» EXERCISE DETAILS:
Transcribe the listing word for word. Begin at its first line and end with the line containing "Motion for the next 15".
════════
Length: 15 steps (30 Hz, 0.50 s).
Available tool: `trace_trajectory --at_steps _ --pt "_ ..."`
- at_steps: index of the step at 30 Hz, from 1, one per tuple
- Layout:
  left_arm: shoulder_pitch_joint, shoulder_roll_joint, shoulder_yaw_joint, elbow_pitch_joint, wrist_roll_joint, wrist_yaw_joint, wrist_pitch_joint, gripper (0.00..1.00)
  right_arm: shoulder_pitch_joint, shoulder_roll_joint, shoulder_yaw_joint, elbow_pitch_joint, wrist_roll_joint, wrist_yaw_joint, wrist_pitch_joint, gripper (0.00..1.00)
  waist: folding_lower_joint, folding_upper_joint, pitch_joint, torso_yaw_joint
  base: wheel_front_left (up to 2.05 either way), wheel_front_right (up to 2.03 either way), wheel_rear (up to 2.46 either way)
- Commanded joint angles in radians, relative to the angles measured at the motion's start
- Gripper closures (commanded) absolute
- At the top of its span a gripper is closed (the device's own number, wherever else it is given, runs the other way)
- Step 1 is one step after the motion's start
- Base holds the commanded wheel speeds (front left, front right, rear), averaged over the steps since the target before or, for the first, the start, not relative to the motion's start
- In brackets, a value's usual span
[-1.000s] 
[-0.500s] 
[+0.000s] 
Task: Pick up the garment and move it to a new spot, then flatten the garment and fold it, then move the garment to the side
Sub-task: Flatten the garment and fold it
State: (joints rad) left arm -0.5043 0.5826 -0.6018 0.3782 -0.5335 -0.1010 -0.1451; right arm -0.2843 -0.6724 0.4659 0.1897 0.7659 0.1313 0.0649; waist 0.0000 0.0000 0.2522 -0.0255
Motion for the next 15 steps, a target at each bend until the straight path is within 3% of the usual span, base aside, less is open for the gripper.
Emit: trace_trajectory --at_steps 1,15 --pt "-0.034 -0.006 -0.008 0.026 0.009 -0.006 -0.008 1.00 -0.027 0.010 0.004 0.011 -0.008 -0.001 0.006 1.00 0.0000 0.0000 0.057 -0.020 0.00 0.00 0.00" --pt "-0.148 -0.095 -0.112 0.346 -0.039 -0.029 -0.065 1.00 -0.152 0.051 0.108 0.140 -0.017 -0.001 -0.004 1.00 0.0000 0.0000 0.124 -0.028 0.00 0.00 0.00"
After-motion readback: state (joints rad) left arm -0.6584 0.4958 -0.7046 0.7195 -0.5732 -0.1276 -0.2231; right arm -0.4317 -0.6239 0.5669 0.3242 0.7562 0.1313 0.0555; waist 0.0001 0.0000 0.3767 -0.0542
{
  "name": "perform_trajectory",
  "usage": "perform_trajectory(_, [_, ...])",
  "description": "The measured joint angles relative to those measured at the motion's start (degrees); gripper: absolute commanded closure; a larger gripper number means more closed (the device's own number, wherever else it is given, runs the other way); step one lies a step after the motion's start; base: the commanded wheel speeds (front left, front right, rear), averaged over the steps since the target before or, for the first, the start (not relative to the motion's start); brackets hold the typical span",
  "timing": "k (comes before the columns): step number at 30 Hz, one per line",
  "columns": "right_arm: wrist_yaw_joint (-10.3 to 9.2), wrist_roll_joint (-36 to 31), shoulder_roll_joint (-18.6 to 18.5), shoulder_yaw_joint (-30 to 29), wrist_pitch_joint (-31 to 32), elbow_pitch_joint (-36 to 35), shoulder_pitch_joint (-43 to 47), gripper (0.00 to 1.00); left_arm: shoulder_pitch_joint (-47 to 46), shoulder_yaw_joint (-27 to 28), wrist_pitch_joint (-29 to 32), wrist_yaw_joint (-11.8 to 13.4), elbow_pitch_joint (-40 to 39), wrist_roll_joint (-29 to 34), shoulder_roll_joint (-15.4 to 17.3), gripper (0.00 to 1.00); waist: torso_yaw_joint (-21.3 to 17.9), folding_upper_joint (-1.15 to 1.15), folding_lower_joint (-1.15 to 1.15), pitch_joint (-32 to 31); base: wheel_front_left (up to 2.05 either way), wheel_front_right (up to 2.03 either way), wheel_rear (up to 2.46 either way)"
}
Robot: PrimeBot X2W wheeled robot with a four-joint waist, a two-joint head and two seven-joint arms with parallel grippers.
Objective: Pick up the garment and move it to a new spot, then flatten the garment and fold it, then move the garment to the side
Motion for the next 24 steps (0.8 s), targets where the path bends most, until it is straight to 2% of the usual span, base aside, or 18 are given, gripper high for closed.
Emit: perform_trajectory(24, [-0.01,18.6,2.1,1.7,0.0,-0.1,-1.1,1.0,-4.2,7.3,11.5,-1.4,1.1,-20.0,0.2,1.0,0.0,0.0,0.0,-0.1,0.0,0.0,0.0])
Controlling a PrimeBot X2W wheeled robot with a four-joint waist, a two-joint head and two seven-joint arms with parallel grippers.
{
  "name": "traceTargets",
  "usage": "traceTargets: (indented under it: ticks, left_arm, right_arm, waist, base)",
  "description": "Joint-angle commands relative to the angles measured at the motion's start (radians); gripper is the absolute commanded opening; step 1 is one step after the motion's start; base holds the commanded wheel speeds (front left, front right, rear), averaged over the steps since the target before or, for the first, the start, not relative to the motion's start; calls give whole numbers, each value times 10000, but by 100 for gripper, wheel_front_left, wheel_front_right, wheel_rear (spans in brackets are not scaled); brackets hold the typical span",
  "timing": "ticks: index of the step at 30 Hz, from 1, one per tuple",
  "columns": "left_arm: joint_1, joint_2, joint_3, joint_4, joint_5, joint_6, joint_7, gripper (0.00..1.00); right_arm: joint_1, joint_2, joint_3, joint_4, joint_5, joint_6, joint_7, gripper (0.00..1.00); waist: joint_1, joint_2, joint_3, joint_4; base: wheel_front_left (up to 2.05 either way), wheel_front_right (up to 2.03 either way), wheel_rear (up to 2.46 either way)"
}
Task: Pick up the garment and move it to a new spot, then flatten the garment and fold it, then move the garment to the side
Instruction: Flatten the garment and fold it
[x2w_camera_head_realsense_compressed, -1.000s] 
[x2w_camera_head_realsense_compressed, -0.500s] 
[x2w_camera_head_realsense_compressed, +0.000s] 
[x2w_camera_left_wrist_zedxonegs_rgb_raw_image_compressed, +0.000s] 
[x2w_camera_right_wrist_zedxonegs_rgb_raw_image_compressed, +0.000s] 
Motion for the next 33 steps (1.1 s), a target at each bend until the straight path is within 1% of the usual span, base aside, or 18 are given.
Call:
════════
» WRITTEN SOLUTION:
Length: 15 steps (30 Hz, 0.50 s).
Available tool: `trace_trajectory --at_steps _ --pt "_ ..."`
- at_steps: index of the step at 30 Hz, from 1, one per tuple
- Layout:
  left_arm: shoulder_pitch_joint, shoulder_roll_joint, shoulder_yaw_joint, elbow_pitch_joint, wrist_roll_joint, wrist_yaw_joint, wrist_pitch_joint, gripper (0.00..1.00)
  right_arm: shoulder_pitch_joint, shoulder_roll_joint, shoulder_yaw_joint, elbow_pitch_joint, wrist_roll_joint, wrist_yaw_joint, wrist_pitch_joint, gripper (0.00..1.00)
  waist: folding_lower_joint, folding_upper_joint, pitch_joint, torso_yaw_joint
  base: wheel_front_left (up to 2.05 either way), wheel_front_right (up to 2.03 either way), wheel_rear (up to 2.46 either way)
- Commanded joint angles in radians, relative to the angles measured at the motion's start
- Gripper closures (commanded) absolute
- At the top of its span a gripper is closed (the device's own number, wherever else it is given, runs the other way)
- Step 1 is one step after the motion's start
- Base holds the commanded wheel speeds (front left, front right, rear), averaged over the steps since the target before or, for the first, the start, not relative to the motion's start
- In brackets, a value's usual span
[-1.000s] 
[-0.500s] 
[+0.000s] 
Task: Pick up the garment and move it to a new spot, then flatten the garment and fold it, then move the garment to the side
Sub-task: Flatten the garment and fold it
State: (joints rad) left arm -0.5043 0.5826 -0.6018 0.3782 -0.5335 -0.1010 -0.1451; right arm -0.2843 -0.6724 0.4659 0.1897 0.7659 0.1313 0.0649; waist 0.0000 0.0000 0.2522 -0.0255
Motion for the next 15 steps, a target at each bend until the straight path is within 3% of the usual span, base aside, less is open for the gripper.

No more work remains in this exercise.